[Stored data]

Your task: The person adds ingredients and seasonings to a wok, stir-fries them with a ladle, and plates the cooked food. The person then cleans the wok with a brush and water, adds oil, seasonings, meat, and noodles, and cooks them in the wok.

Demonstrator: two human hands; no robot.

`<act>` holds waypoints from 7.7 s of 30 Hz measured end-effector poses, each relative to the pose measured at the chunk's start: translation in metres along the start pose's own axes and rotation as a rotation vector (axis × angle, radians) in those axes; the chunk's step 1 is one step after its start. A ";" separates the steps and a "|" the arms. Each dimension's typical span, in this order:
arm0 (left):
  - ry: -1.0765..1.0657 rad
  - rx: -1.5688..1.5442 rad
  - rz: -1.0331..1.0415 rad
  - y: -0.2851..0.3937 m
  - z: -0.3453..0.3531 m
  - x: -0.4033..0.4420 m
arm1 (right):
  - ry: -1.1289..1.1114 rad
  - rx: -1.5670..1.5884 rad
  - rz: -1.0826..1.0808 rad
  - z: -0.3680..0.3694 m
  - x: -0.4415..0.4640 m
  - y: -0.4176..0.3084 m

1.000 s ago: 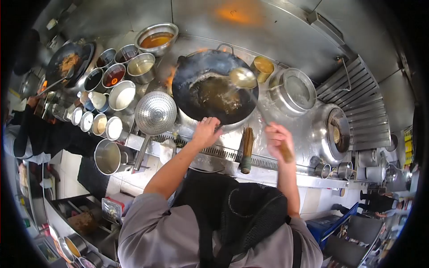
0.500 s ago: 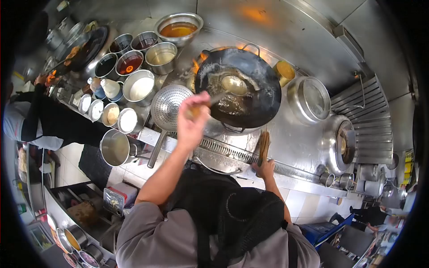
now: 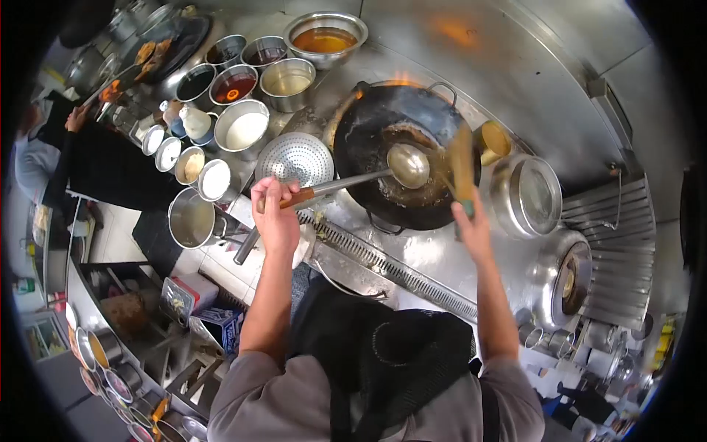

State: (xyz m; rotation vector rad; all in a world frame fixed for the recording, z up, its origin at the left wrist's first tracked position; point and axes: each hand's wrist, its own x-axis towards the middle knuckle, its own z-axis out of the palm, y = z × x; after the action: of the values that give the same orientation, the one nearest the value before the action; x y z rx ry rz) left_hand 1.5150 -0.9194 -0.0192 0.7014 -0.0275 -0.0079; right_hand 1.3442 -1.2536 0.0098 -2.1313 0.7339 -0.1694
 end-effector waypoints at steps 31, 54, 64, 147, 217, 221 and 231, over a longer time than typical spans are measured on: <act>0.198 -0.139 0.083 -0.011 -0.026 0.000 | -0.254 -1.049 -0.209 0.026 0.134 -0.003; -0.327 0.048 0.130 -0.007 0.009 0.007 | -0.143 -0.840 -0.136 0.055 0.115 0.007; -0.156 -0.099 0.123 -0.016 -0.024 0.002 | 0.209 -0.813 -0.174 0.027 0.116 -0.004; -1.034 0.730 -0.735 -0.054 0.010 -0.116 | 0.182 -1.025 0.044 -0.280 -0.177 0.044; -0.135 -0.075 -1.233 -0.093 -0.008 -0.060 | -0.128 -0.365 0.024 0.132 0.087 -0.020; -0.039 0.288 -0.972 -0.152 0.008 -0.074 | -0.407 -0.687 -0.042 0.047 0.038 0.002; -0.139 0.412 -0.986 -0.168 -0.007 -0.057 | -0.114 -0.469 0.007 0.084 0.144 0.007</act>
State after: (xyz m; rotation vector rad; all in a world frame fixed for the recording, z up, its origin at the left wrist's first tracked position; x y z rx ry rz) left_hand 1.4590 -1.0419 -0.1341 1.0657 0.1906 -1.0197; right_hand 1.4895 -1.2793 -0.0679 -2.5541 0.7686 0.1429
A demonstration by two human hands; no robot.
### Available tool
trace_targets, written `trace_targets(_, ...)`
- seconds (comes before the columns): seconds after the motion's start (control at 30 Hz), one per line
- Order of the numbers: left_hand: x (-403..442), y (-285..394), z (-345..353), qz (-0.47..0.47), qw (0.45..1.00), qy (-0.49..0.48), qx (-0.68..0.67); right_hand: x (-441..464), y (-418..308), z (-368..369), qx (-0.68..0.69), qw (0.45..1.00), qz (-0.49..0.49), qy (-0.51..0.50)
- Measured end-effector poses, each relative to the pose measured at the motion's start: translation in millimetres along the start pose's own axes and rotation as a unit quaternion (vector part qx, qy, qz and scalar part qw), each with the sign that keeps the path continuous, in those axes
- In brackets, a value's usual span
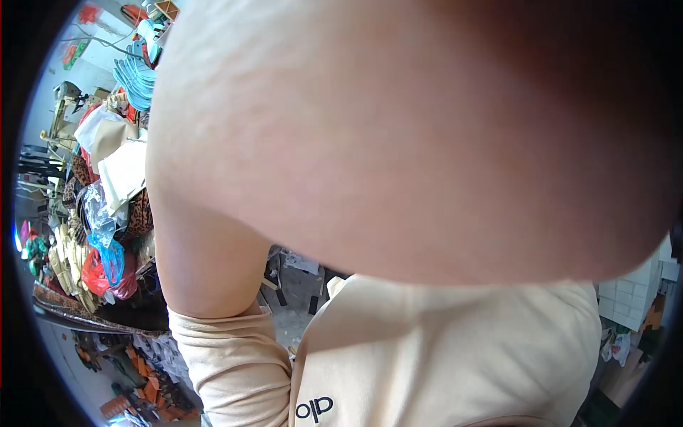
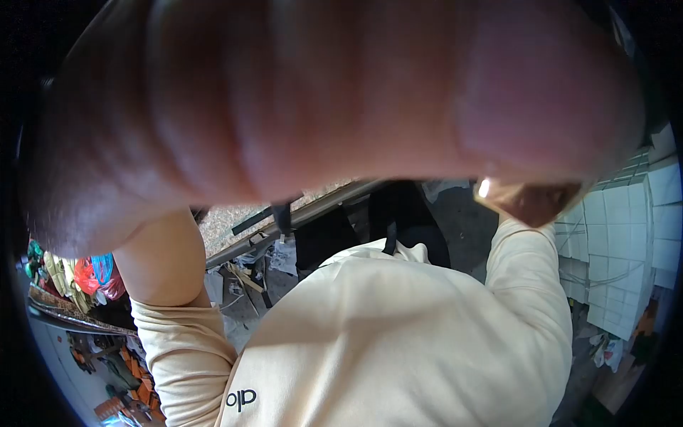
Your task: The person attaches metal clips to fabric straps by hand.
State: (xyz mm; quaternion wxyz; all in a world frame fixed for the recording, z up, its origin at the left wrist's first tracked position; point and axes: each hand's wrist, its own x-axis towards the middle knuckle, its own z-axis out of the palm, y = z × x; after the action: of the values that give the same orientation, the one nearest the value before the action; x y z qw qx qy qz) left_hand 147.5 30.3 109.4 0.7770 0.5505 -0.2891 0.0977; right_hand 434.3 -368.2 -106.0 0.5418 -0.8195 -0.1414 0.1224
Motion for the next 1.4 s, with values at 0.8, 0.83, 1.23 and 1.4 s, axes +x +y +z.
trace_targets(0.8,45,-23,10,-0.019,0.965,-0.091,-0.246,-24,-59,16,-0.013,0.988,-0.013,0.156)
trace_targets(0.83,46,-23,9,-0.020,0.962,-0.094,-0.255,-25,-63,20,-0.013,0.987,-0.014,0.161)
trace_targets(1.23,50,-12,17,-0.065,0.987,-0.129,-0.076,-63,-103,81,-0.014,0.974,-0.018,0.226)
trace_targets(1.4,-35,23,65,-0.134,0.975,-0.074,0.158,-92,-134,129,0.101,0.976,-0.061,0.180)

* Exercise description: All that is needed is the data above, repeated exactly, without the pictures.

* Task response:
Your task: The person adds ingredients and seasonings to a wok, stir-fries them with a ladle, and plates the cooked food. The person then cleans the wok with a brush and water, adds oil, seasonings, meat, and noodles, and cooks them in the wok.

Demonstrator: two human hands; no robot.

`<act>` holds waypoints from 7.7 s of 30 Hz measured end-effector poses, each relative to the pose measured at the chunk's start: translation in metres along the start pose's own axes and rotation as a rotation vector (axis × angle, radians) in those axes; the chunk's step 1 is one step after its start. A ";" separates the steps and a "|" the arms. Each dimension's typical span, in this order:
arm0 (left):
  - ry: -1.0765..1.0657 rad
  - rx: -1.5688..1.5442 rad
  - rz: -1.0331..1.0415 rad
  - y: -0.2851..0.3937 m
  - z: -0.3453..0.3531 m
  - x: -0.4033..0.4420 m
arm1 (right):
  - ry: -1.1289..1.1114 rad
  - rx: -1.5670..1.5884 rad
  - rz: -1.0826..1.0808 rad
  - z: -0.3680..0.3694 m
  - x: -0.4415..0.4640 m
  - y: -0.4176..0.3084 m

1.000 s ago: 
0.500 s ago: 
now: 

State: (xyz m; rotation vector rad; all in a world frame fixed for the recording, z up, its origin at the left wrist's first tracked position; point and axes: each hand's wrist, its own x-axis towards the middle knuckle, its own z-axis out of the palm, y = z × x; after the action: of the values that give the same orientation, the one nearest the value before the action; x y z rx ry rz) left_hand 1.5150 -0.9194 -0.0192 0.7014 -0.0275 -0.0079; right_hand 1.3442 -1.2536 0.0098 -2.1313 0.7339 -0.1694
 end-effector waypoints at steps 31, 54, 64, 147, 217, 221 and 231, over a longer time than typical spans are measured on: <act>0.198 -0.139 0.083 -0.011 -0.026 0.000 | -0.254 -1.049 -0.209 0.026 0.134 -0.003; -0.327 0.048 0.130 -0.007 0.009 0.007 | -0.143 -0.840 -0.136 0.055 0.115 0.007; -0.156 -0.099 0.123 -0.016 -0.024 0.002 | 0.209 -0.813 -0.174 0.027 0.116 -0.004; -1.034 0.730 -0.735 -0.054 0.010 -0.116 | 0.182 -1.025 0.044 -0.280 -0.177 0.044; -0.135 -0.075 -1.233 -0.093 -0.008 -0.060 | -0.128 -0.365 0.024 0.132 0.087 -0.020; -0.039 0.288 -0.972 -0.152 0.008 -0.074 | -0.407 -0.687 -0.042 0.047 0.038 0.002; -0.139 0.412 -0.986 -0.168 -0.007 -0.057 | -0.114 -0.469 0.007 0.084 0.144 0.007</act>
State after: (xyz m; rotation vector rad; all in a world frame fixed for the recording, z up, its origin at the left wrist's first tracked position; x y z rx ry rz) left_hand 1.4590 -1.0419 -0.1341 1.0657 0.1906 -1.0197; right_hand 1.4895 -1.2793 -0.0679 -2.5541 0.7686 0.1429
A demonstration by two human hands; no robot.
### Available tool
trace_targets, written `trace_targets(_, ...)`
- seconds (comes before the columns): seconds after the motion's start (control at 30 Hz), one per line
- Order of the numbers: left_hand: x (-403..442), y (-285..394), z (-345..353), qz (-0.47..0.47), qw (0.45..1.00), qy (-0.49..0.48), qx (-0.68..0.67); right_hand: x (-441..464), y (-418..308), z (-368..369), qx (-0.68..0.69), qw (0.45..1.00), qz (-0.49..0.49), qy (-0.51..0.50)
- Measured end-effector poses, each relative to the pose measured at the motion's start: translation in millimetres along the start pose's own axes and rotation as a unit quaternion (vector part qx, qy, qz and scalar part qw), each with the sign that keeps the path continuous, in those axes
- In brackets, a value's usual span
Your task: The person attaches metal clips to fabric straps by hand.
State: (xyz mm; quaternion wxyz; all in a world frame fixed for the recording, z up, its origin at the left wrist's first tracked position; point and axes: each hand's wrist, its own x-axis towards the middle knuckle, its own z-axis out of the palm, y = z × x; after the action: of the values that give the same orientation, the one nearest the value before the action; x y z qw qx qy qz) left_hand 147.5 30.3 109.4 0.7770 0.5505 -0.2891 0.0977; right_hand 434.3 -368.2 -106.0 0.5418 -0.8195 -0.1414 0.1224
Motion for the next 1.4 s, with values at 0.8, 0.83, 1.23 and 1.4 s, axes +x +y +z.
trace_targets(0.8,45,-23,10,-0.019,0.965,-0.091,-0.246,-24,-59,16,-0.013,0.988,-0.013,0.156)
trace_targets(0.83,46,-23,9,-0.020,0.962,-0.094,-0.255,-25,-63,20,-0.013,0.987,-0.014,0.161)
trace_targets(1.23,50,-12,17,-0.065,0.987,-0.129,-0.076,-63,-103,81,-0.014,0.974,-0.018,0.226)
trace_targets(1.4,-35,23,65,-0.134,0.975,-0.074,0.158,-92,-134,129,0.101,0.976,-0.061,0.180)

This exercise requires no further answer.